▶ **RECORDS PROVIDED**
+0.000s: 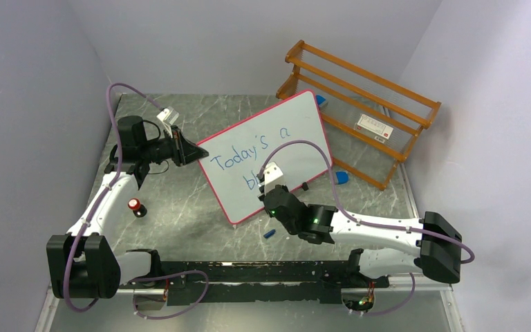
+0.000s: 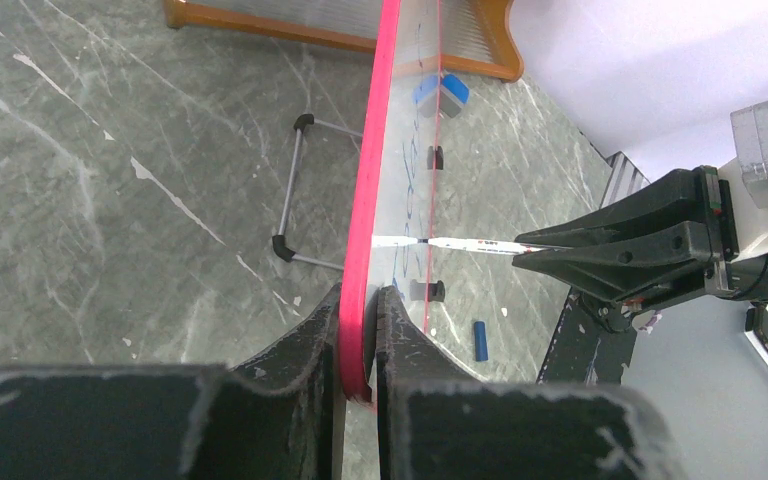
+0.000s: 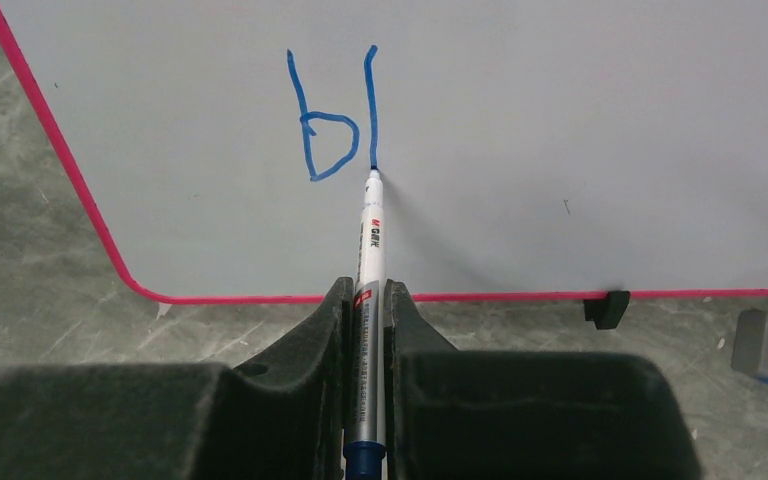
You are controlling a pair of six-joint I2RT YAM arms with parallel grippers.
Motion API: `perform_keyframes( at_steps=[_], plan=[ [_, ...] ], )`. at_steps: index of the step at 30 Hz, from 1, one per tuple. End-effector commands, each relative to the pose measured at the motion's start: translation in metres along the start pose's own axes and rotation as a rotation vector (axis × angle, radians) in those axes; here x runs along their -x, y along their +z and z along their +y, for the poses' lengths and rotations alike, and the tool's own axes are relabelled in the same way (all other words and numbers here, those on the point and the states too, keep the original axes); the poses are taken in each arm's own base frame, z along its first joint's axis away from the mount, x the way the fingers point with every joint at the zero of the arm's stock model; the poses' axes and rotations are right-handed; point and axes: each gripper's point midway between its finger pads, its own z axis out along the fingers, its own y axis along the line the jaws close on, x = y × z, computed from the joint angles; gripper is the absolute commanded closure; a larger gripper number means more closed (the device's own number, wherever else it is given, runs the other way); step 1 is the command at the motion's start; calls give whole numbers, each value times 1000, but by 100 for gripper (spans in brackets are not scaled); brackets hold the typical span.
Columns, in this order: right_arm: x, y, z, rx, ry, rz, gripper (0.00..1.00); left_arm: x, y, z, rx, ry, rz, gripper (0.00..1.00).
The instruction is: Write a sentence on the whiteboard
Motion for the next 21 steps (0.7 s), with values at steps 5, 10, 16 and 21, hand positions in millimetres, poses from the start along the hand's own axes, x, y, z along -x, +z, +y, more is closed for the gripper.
perform_keyframes(
  at_steps=[5, 10, 16, 21],
  plan=[
    [-8, -2, -9, -37, -6, 12, 100, -16, 1, 21, 86, 10, 38, 95],
    [-1, -2, -12, -55, -2, -11, 100, -17, 1, 21, 89, 10, 39, 95],
    [12, -9, -16, -48, 35, -72, 100, -17, 1, 22, 90, 9, 39, 95],
    [18, -13, -14, -17, 56, -104, 100, -17, 1, 22, 88, 9, 39, 95]
  ],
)
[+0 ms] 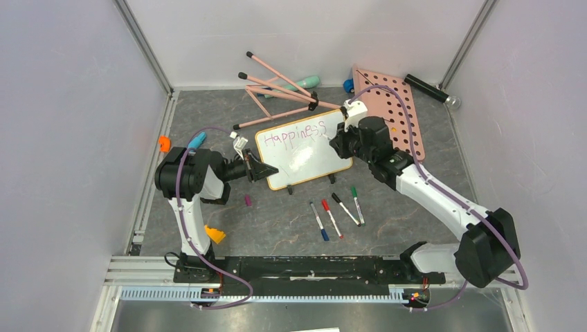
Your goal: Write a sentence on the whiteboard
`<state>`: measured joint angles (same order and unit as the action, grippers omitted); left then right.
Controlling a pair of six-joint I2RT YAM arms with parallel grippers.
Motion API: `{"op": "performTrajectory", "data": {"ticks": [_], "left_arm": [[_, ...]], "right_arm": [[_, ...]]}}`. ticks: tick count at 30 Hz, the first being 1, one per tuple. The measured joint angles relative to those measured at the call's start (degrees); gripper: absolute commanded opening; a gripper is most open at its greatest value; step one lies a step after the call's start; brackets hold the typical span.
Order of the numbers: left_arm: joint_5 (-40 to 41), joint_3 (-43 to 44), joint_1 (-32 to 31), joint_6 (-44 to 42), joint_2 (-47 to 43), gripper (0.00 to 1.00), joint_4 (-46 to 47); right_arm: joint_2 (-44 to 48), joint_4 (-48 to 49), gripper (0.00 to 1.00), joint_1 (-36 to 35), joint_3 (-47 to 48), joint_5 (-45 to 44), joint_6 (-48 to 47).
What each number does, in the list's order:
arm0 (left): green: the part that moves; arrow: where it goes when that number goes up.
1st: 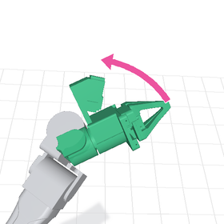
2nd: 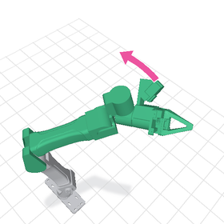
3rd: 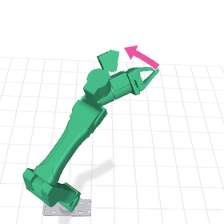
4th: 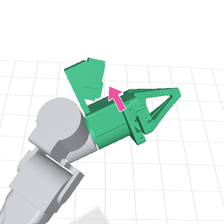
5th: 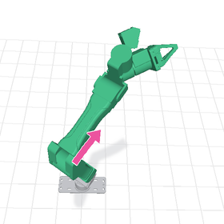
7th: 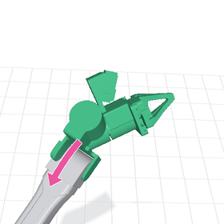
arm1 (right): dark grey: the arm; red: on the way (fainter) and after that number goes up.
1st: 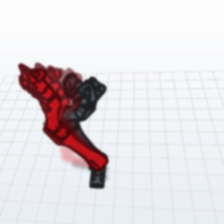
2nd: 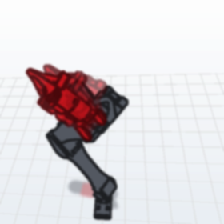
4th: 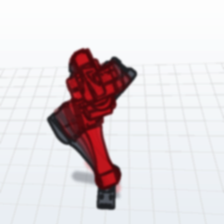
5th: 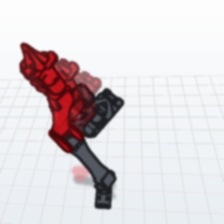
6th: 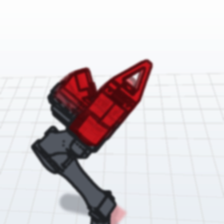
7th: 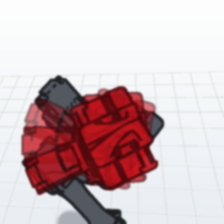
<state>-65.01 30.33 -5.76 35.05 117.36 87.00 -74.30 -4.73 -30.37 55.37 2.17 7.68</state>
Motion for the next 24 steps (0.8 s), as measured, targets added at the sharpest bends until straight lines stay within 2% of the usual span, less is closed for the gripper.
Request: {"op": "performTrajectory", "data": {"ticks": [9,16,24], "left_arm": [[0.42,-0.35,0.0,-2.1,-0.2,0.18,0.07],[0.37,-0.44,0.0,-2.78,-0.2,0.14,0.09],[0.28,-0.44,0.0,-3.15,-0.2,0.13,0.11]], "right_arm": [[0.0,0.09,0.0,-6.16,-1.29,-4.04,0.87],[-2.12,2.1,0.0,-12.09,-1.29,-5.35,2.21],[-7.23,2.1,0.0,-13.6,-0.04,-8.57,3.17]]}}
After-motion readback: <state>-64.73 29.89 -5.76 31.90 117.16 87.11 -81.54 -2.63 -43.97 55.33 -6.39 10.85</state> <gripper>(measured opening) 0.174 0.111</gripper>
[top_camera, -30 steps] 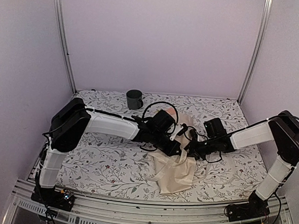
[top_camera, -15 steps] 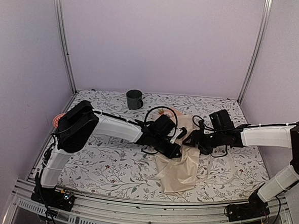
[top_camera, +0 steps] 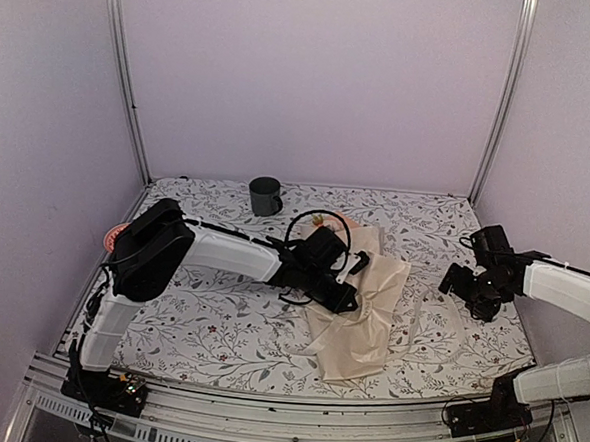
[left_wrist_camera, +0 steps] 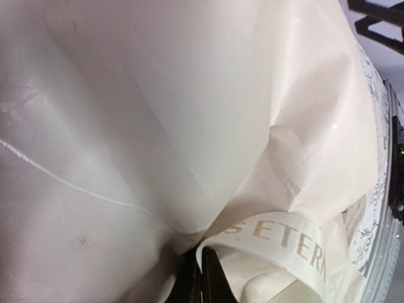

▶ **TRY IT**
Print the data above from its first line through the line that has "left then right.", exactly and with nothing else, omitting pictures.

▶ **TASK ANSWER**
+0.000s: 
+0.000s: 
+0.000s: 
You are controlling a pair of six-joint I2RT YAM arms with parallel grippers.
Motion API: `perform_keyframes( at_steps=[_], plan=[ [_, ...] ], )`. at_steps: index of the step at 30 Hz, from 1, one per tuple. End-effector commands, each relative to the pose measured at the motion's start: translation in metres along the start pose's own axes and rotation as a rotation vector (axis × angle, radians) in those axes; here x runs along their -x, y along their +z and z along their +y, for the poses' lengths and rotations alike, and the tool's own axes are relabelled in the same way (all other words and numbers here, those on the point and the states too, keep the original axes); the poses are taken in each arm's own base frame, z along its first joint's axis away from the mount, x the way the fingers point with every joint at the zero of the arm's stock model; the poses' axes and rotations are right-handed; point and axes: each gripper's point midway between its finger pads, its own z axis out along the fingers, its own y axis along the line the jaws close on, x = y × z, computed from the joint angles; gripper is the absolute commanded closure; a larger gripper number means more closed (the device's own number, wherever else it is given, runs the other way); step 1 is the command at the motion's start; calls give whole numbers, each value times 1000, but by 100 for gripper (spans in brackets are not scaled); brackets hold the typical span.
Columns, in this order: right_arm: x, y, z, rx, ry, rz, gripper (0.00..1.00); left_arm: x, y, z, rx, ry, rz, gripper (0.00..1.00).
The instruction is: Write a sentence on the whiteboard
Motion for the next 21 steps (0.7 s), with values at steps 5, 10, 16 and 21, hand positions in millimetres, poses from the start along the hand's own axes, x, y, z along -x, +z, +y, more is closed for the gripper.
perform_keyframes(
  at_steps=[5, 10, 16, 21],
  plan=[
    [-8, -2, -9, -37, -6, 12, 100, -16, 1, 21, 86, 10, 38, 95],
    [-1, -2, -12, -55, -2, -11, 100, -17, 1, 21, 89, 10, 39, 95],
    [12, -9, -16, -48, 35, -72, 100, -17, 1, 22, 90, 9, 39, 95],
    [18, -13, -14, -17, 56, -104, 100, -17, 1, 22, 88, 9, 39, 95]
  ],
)
[+0 ms] 
Your goal: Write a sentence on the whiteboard
`<state>`: measured joint angles (same order and unit as the action, grippers omitted); left then right.

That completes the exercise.